A Revista Época desta semana traz os bastidores da votação do projeto de lei para punir abusos cometidos por autoridades. Após duas horas e 20 minutos, o senador Roberto Requião, do PMDB do Paraná, encerrou a leitura na Comissão de Constituição e Justiça, no início da tarde de terça-feira, dia 18, de seu relatório sobre um projeto de lei destinado a coibir e punir abusos cometidos por autoridades.
Ato quase imediato, seu colega Randolfe Rodrigues, da Rede do Amapá, fez um pedido de vista, um recurso para ganhar tempo com o objetivo de analisar melhor uma matéria. Numa comissão com 12 investigados pela Lava Jato, o plenário reclamou de Randolfe. “Não cabe aqui dizer que estamos tendo pressa de votar.

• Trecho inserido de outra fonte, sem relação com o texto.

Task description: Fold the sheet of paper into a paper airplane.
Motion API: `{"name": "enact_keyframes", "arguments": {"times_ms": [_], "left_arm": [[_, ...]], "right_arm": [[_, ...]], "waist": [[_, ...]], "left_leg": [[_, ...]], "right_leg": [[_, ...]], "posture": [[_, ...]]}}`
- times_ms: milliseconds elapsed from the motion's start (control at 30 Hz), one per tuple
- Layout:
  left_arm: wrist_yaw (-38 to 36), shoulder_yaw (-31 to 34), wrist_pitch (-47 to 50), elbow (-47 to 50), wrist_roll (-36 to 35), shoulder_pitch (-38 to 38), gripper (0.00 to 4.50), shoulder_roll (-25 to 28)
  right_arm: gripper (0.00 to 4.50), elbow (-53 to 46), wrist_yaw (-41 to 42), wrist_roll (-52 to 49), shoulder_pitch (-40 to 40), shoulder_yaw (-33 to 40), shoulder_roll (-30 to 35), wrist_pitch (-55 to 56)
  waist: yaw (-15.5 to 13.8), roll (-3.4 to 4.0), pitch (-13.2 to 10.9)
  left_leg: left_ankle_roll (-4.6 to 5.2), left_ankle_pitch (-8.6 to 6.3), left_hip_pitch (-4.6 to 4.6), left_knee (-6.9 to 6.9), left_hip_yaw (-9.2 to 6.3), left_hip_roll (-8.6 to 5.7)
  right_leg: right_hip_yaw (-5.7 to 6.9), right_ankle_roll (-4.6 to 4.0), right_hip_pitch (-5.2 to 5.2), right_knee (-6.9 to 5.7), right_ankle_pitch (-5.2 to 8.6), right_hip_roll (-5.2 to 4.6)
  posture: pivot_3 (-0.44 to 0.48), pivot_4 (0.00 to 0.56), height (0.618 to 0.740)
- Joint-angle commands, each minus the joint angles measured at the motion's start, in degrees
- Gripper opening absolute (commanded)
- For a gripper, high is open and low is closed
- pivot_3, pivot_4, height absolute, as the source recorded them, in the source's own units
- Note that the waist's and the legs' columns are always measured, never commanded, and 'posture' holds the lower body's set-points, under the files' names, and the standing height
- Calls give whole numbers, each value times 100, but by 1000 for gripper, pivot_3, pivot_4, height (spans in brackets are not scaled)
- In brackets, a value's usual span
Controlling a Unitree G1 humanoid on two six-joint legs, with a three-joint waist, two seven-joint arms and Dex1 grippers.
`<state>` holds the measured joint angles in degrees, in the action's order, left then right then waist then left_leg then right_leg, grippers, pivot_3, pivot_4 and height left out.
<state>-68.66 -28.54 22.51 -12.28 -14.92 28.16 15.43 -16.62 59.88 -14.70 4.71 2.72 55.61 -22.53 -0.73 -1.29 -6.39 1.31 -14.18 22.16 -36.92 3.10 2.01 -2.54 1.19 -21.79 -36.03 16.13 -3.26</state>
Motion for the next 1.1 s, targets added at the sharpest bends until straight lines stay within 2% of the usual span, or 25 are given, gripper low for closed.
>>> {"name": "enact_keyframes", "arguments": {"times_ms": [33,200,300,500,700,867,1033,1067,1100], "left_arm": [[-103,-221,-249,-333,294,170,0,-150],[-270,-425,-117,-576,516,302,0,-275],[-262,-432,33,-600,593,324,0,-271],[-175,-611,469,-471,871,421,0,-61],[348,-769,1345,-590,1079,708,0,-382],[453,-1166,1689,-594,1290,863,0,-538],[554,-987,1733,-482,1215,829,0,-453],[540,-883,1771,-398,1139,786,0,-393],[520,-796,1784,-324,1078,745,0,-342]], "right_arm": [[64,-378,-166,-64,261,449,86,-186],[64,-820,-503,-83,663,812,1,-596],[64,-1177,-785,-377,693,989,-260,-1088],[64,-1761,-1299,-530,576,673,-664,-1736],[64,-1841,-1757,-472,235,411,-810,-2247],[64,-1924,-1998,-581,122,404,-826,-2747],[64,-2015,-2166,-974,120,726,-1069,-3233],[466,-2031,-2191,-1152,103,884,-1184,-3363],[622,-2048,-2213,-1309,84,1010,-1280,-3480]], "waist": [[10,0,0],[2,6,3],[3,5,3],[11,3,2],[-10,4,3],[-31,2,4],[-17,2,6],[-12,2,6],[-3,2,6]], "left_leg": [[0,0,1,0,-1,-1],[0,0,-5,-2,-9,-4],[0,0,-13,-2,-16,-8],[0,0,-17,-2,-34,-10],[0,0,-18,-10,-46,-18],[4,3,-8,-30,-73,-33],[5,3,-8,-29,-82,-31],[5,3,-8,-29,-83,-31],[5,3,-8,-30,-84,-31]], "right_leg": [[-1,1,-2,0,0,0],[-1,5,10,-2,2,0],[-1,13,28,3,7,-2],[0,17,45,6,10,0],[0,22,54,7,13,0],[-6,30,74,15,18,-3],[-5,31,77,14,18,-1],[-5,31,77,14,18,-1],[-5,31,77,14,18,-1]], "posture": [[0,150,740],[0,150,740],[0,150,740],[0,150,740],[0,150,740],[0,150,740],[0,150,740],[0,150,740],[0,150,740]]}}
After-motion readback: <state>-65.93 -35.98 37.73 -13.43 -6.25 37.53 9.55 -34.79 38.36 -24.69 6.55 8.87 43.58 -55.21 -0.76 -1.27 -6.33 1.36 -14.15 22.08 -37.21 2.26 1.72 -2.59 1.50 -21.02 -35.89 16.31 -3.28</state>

Este projeto é de 2009. Não vejo por que não votar hoje”, disse a senadora Gleisi Hoffmann, do PT do Paraná, ré pela Lava Jato e investigada em três inquéritos. O líder do PMDB, senador Renan Calheiros, investigado em 12 inquéritos oriundos de casos de corrupção descobertos pela Lava Jato, acompanhou Gleisi. Citou todo o caminho do projeto, as concessões que fez para que a matéria não fosse votada com urgência e atacou o Ministério Público Federal. “Nós precisamos cumprir nossa obrigação, independentemente de interesse de corporação, que cada vez mais é evidente aqui nesta Casa por pressões variadas”, disse. Réu em cinco inquéritos da Lava Jato, o senador Edison Lobão, presidente da comissão, cedeu a Randolfe, sob protesto. “Dizer-se que estamos procedendo com açodamento é uma brutal injustiça.
Está havendo obstrução no encaminhamento desta matéria”, disse. “Vou conceder vista coletiva por cinco dias, marcando a próxima sessão para discussão e votação definitiva do projeto. Não admitiremos mais obstrução e nenhuma outra chicana.” A turma de senadores atingidos pela Lava Jato estava com Requião.
O projeto relatado por ele é daquelas matérias que têm mérito institucional, mas são instrumentalizadas com oportunismo para servir a alguns. Foi ressuscitado por um grupo de senadores acusados de corrupção como forma de intimidar e reduzir os poderes de quem investiga e pune políticos – no momento, os que participam da Operação Lava Jato. O procurador-geral da República, Rodrigo Janot, foi pessoalmente ao Congresso no início do mês apresentar um projeto seu, alterando o texto original, apresentado pelo líder do PMDB, senador Renan Calheiros, e relatado por Requião. Suas sugestões foram deixadas de lado.
O senador Randolfe Rodrigues, que joga com a força-tarefa da Lava Jato, conseguiu adiar o desfecho. LEIS SOB ENCOMENDA- A pressa ficou mais aguda entre uma parte dos senadores, mais precisamente 24 incluídos na lista do ministro Edson Fachin, do Supremo Tribunal Federal, após a divulgação das delações de 77 executivos da Odebrecht. Eles relatam a existência de um mercado de leis no Congresso. Há acusações escancaradas, com detalhes de negociações espúrias, nas quais deputados e senadores recebiam dinheiro para fazer leis em benefício de negócios da Odebrecht. Coisa simples e abjeta: o parlamentar eleito pelo cidadão aproveita para ganhar dinheiro trabalhando para a Odebrecht, em detrimento do cidadão que o elegeu. O pagamento vinha em doações oficiais ou caixa dois, muitas vezes em dinheiro vivo.
A estrutura de sistemas de informática, contas no exterior, doleiros e transportadores de valores, coordenada pelo Setor de Operações Estruturadas, o departamento de propina da Odebrecht, cuidava de tudo. Por meio de nota, o senador Renan Calheiros disse: "Nunca mercantilizei leis. Ao contrário. Proibi os 'jabutis' e cobrei responsabilidades dos que faziam isso. Jamais me senti devedor de doadores de campanhas eleitorais ou de lobistas que circulam legítima ou ilegitimamente pelo Congresso Nacional. Humildemente repito que não temo ser investigado. Tenho certeza de que jamais serei condenado por qualquer conduta, uma vez que sempre atuei dentro da legalidade".